The answer must be an exact copy of all the data below.
--- Data shown ---
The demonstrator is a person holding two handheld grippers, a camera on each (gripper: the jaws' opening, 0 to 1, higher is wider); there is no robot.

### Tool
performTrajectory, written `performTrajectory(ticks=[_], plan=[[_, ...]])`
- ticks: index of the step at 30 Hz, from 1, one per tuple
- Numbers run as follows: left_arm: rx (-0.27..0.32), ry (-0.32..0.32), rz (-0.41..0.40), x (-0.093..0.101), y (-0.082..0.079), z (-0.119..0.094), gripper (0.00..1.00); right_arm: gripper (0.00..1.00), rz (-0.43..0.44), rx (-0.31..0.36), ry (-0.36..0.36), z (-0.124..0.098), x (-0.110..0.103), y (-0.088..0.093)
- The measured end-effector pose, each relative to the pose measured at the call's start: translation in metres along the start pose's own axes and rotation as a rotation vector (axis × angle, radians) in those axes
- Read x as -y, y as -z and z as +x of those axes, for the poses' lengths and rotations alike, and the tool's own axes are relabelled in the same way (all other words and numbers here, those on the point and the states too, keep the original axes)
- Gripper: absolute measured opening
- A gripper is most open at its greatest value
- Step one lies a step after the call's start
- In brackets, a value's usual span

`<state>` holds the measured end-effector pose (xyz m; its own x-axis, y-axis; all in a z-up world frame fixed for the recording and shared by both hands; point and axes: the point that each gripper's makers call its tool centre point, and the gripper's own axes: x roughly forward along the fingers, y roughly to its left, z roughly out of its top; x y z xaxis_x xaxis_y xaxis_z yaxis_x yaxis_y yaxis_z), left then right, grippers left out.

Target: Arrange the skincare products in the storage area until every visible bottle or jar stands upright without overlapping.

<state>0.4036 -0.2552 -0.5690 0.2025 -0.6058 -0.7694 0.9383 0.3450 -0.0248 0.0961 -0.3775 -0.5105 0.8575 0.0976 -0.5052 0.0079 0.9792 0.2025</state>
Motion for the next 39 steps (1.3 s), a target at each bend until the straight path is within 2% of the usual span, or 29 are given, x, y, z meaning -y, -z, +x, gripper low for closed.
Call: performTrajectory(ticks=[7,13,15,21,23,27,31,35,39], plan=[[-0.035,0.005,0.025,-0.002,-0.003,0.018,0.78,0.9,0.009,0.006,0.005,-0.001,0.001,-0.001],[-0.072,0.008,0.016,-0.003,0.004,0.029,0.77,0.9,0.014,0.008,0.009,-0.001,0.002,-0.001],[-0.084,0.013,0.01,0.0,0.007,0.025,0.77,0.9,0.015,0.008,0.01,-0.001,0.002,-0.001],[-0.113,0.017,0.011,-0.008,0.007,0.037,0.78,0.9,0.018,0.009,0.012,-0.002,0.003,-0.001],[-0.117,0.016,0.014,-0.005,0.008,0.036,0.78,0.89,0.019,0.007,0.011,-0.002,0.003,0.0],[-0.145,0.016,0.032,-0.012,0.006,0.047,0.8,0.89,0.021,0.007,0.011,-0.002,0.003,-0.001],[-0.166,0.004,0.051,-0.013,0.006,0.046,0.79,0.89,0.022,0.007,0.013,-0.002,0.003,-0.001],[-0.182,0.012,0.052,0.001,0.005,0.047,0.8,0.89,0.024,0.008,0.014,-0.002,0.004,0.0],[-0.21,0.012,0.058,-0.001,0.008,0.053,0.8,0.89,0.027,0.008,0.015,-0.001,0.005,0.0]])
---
Your solution:
The demonstrator is a person holding two handheld grippers, a camera on each (gripper: the jaws' opening, 0 to 1, higher is wider); there is no robot.

### Tool
performTrajectory, written `performTrajectory(ticks=[_], plan=[[_, ...]])`
- ticks: index of the step at 30 Hz, from 1, one per tuple
- Numbers run as follows: left_arm: rx (-0.27..0.32), ry (-0.32..0.32), rz (-0.41..0.40), x (-0.093..0.101), y (-0.082..0.079), z (-0.119..0.094), gripper (0.00..1.00); right_arm: gripper (0.00..1.00), rz (-0.43..0.44), rx (-0.31..0.36), ry (-0.36..0.36), z (-0.124..0.098), x (-0.110..0.103), y (-0.088..0.093)
- The measured end-effector pose, each relative to the pose measured at the call's start: translation in metres along the start pose's own axes and rotation as a rotation vector (axis × angle, radians) in those axes
- Read x as -y, y as -z and z as +x of those axes, for the poses' lengths and rotations alike, and the tool's own axes are relabelled in the same way (all other words and numbers here, those on the point and the states too, keep the original axes)
- Gripper: absolute measured opening
- A gripper is most open at its greatest value
- Step one lies a step after the call's start
- In brackets, a value's usual span

`<state>` holds the measured end-effector pose (xyz m; its own x-axis, y-axis; all in a z-up world frame fixed for the recording and shared by both hands; point and axes: the point that each gripper's makers call its tool centre point, and the gripper's own axes: x roughly forward along the fingers, y roughly to its left, z roughly out of its top; x y z xaxis_x xaxis_y xaxis_z yaxis_x yaxis_y yaxis_z), left then right, grippers left out.

Target: Arrange the skincare products in the storage area until every visible bottle or jar stands upright without overlapping.

<state>0.4036 -0.2552 -0.5690 0.2025 -0.6058 -0.7694 0.9383 0.3450 -0.0248 0.0961 -0.3775 -0.5105 0.8575 0.0976 -0.5052 0.0079 0.9792 0.2025</state>
Motion for the next 39 steps (1.3 s), a target at each bend until the straight path is within 2% of the usual span, or 29 are given, x, y, z meaning -y, -z, +x, gripper low for closed.
Call: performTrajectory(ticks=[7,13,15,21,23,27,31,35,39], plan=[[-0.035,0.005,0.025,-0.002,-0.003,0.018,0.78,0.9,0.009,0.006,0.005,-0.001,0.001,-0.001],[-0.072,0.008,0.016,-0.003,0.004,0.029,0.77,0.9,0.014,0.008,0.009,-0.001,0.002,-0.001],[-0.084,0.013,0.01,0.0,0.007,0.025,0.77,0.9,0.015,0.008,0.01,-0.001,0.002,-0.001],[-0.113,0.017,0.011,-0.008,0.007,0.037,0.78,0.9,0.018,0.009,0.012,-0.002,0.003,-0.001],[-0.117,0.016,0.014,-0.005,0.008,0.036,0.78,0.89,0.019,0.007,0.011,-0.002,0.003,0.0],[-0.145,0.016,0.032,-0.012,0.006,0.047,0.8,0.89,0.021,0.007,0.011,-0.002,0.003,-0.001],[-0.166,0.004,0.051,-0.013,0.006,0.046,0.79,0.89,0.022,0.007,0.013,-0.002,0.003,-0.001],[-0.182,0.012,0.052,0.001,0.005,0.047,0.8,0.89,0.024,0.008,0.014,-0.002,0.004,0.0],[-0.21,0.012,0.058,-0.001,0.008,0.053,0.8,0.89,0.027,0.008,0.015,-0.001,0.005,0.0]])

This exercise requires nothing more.